- [PROBLEM TO WORK ON]:
Take the entries below and print, exactly, the stretch from the line containing "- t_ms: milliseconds" through the line containing "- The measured", both included.
══ RECORD SET ══
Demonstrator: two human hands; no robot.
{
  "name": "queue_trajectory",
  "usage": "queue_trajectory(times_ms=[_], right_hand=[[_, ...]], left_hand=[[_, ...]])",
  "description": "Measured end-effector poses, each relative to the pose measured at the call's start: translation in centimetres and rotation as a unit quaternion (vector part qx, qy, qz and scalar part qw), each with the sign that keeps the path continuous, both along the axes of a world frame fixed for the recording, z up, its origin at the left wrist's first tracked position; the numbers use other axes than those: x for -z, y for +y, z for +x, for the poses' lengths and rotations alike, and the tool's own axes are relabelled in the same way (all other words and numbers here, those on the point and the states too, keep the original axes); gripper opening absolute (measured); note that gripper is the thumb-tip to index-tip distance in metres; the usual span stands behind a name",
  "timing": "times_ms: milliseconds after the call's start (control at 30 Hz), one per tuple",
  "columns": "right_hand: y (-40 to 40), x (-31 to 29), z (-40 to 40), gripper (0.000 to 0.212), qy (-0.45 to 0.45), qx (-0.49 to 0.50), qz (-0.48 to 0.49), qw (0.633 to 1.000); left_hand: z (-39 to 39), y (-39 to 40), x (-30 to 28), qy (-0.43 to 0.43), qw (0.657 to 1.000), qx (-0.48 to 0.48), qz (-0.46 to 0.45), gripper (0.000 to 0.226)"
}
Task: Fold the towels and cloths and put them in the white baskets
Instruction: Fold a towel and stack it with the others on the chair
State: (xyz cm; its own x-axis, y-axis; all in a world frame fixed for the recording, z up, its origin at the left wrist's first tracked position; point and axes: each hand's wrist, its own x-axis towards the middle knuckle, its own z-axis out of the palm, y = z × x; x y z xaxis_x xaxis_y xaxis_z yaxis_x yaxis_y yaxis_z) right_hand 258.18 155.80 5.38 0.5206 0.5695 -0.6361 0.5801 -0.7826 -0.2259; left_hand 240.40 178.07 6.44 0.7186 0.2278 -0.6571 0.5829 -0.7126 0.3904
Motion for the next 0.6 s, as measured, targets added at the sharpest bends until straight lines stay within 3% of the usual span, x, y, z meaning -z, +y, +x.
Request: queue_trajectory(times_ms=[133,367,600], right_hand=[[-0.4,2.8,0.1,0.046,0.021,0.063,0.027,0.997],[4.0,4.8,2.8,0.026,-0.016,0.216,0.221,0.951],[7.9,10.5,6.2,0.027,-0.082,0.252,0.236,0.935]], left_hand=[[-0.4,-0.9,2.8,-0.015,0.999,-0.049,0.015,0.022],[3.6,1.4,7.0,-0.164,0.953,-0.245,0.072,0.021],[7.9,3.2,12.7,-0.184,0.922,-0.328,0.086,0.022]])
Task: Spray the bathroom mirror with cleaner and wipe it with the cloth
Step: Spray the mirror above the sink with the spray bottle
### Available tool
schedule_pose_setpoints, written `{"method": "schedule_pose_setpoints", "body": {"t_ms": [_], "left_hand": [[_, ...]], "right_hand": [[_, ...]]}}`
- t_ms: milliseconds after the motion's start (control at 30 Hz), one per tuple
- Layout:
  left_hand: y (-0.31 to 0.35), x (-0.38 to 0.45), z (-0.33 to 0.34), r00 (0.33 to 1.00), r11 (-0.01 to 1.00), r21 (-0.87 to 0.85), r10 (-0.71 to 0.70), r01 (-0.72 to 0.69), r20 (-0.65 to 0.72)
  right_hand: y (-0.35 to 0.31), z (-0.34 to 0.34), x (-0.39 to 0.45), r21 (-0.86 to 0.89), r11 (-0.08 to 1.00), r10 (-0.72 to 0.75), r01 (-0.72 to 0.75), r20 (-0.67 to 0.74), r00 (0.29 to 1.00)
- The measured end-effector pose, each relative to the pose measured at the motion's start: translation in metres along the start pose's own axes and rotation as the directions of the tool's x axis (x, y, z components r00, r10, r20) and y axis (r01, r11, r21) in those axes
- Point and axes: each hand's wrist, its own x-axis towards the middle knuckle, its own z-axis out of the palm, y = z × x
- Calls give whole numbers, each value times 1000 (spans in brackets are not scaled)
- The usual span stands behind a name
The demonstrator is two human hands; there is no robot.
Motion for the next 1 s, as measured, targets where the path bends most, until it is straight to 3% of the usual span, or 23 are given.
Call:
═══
- [TASK OUTPUT]:
- t_ms: milliseconds after the motion's start (control at 30 Hz), one per tuple
- Layout:
  left_hand: y (-0.31 to 0.35), x (-0.38 to 0.45), z (-0.33 to 0.34), r00 (0.33 to 1.00), r11 (-0.01 to 1.00), r21 (-0.87 to 0.85), r10 (-0.71 to 0.70), r01 (-0.72 to 0.69), r20 (-0.65 to 0.72)
  right_hand: y (-0.35 to 0.31), z (-0.34 to 0.34), x (-0.39 to 0.45), r21 (-0.86 to 0.89), r11 (-0.08 to 1.00), r10 (-0.72 to 0.75), r01 (-0.72 to 0.75), r20 (-0.67 to 0.74), r00 (0.29 to 1.00)
- The measured end-effector pose, each relative to the pose measured at the motion's start: translation in metres along the start pose's own axes and rotation as the directions of the tool's x axis (x, y, z components r00, r10, r20) and y axis (r01, r11, r21) in those axes

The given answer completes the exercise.